Great! @caiostringari Were you able to see if ds = ds.reset_encoding() worked for your dataset to?

As I kind of expected, it looks like your actual chunksize doesn't match your encoded one in all cases. At least from my glance through there, feature_id seems to be the the troublemaker.

The encoded has chunks and preffered chunks defined {'chunks': (173547,), 'preferred_chunks': {'feature_id': 173547}, 'compressor': Blosc(cname='lz4', clevel=5, shuffle=SHUFFLE, blocksize=0), 'filters': None, 'dtype': dtype('int32')}, but dask instead went with dask.array<open_dataset-20bffbb6c974fc573210bff50b7b4738nudge, shape=(7, 2776738), dtype=float64, chunksize=(7, 65536), chunktype=numpy.ndarray>.

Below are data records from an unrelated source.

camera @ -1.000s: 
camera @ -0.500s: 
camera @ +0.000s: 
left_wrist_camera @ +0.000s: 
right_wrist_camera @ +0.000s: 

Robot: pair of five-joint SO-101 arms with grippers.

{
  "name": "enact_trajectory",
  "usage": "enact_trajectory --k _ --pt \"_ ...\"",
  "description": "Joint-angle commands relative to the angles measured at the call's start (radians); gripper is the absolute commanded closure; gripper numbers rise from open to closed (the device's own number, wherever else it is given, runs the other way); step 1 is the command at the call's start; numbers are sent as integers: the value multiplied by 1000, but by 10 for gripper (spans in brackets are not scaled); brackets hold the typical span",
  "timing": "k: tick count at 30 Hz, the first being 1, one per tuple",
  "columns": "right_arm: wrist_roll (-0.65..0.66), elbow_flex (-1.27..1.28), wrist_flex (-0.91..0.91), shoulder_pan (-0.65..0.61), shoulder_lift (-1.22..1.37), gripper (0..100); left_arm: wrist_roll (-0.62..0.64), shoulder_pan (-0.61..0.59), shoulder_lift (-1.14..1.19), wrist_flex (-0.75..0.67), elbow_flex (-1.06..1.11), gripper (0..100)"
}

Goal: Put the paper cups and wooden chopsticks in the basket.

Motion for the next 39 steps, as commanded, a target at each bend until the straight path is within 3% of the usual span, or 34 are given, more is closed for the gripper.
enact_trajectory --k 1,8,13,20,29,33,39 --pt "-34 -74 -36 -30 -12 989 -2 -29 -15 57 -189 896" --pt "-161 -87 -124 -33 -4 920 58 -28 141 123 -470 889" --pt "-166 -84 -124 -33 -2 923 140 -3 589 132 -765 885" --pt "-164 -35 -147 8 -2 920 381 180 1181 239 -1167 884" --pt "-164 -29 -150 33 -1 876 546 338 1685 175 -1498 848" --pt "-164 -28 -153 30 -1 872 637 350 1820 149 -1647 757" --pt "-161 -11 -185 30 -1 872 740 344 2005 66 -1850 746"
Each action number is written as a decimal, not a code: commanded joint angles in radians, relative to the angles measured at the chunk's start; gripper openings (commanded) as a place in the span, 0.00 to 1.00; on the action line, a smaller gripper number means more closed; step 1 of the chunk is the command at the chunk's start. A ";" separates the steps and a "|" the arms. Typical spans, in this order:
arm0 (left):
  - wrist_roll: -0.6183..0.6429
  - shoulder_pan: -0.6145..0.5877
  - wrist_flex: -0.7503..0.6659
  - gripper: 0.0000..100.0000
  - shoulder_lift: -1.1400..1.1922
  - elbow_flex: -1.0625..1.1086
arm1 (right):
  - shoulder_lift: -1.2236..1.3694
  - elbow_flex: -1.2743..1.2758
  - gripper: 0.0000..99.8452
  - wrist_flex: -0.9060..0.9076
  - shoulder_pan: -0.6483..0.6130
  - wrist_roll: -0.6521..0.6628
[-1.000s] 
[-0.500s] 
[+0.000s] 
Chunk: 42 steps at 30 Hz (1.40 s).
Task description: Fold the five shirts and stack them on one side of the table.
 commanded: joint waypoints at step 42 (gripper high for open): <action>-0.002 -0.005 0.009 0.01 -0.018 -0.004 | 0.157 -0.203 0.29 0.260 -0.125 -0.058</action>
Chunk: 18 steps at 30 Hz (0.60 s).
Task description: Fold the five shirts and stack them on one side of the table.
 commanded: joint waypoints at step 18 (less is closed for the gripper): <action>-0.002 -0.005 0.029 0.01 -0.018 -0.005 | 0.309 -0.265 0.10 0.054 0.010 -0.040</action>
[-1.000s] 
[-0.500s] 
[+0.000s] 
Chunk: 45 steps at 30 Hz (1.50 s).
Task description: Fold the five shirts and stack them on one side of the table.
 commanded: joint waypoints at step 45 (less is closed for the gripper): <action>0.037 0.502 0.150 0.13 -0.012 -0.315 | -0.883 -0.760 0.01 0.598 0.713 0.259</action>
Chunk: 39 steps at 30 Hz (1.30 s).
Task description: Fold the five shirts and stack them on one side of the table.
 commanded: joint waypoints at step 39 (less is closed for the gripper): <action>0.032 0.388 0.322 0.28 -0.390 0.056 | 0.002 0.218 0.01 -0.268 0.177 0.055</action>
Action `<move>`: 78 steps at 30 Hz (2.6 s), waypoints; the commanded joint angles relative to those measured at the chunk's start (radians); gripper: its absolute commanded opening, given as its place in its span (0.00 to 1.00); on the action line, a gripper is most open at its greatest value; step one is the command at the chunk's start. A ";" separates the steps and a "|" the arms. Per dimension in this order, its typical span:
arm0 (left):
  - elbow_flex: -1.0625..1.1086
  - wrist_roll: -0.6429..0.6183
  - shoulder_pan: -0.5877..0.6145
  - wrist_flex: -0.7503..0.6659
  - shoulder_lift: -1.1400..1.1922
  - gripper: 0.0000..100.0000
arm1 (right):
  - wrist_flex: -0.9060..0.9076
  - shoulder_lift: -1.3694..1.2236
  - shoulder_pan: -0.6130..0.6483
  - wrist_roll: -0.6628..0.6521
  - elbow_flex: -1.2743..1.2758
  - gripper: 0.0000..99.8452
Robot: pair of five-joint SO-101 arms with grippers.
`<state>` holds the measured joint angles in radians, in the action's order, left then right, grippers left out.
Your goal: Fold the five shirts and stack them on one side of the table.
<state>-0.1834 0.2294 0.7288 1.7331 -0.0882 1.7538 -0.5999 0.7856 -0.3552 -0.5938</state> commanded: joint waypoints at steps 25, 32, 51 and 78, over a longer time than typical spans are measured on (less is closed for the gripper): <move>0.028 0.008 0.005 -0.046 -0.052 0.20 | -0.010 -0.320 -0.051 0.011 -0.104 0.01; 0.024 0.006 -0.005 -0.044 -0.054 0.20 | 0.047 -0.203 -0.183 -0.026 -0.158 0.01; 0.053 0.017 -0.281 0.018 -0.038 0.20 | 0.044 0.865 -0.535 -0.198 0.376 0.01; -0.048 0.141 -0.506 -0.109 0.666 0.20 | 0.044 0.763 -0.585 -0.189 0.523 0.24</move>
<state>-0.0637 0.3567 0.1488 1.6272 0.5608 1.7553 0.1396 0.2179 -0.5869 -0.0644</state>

I'm guessing you don't need to be explicitly setting your time chunks after you open, unless you need to re-chunk.

kthyng commented 1 year ago

I have this same error and ds = ds.reset_encoding() did indeed fix the issue, so I'll incorporate that into my set up for the dataset.

Details: a 3D variable (Pair) has encoded chunks of 1 time step but the test dataset I am using is read in eagerly and has 48 time steps so the assumed chunks from var_chunks = da.shape in utils/zarr.py gives 48 time steps as the chunk size, setting up this error to occur.

kthyng commented 1 year ago

Though cf-xarray uses coordinates saved in encoding so I worry about the consequences of doing this. @dcherian is it an issue for the functionality of cf-xarray to removing all encoding from a dataset?

dcherian commented 1 year ago

I would just copy the coordinates attribute over to attrs before reset_encoding

kthyng commented 1 year ago

Ah I sometimes see "coordinates" as an attribute instead of in encoding though I started moving it to encoding because I thought it sometimes wasn't recognized in attributes instead of encoding. Should it work with cfxarray equally well in either location?

kthyng commented 1 year ago

Inputting chunks = {} to my xr.open_dataset() also avoided the situation since I think then the dask arrays took on the chunks sizes specified in the encoding (I might be wrong about that).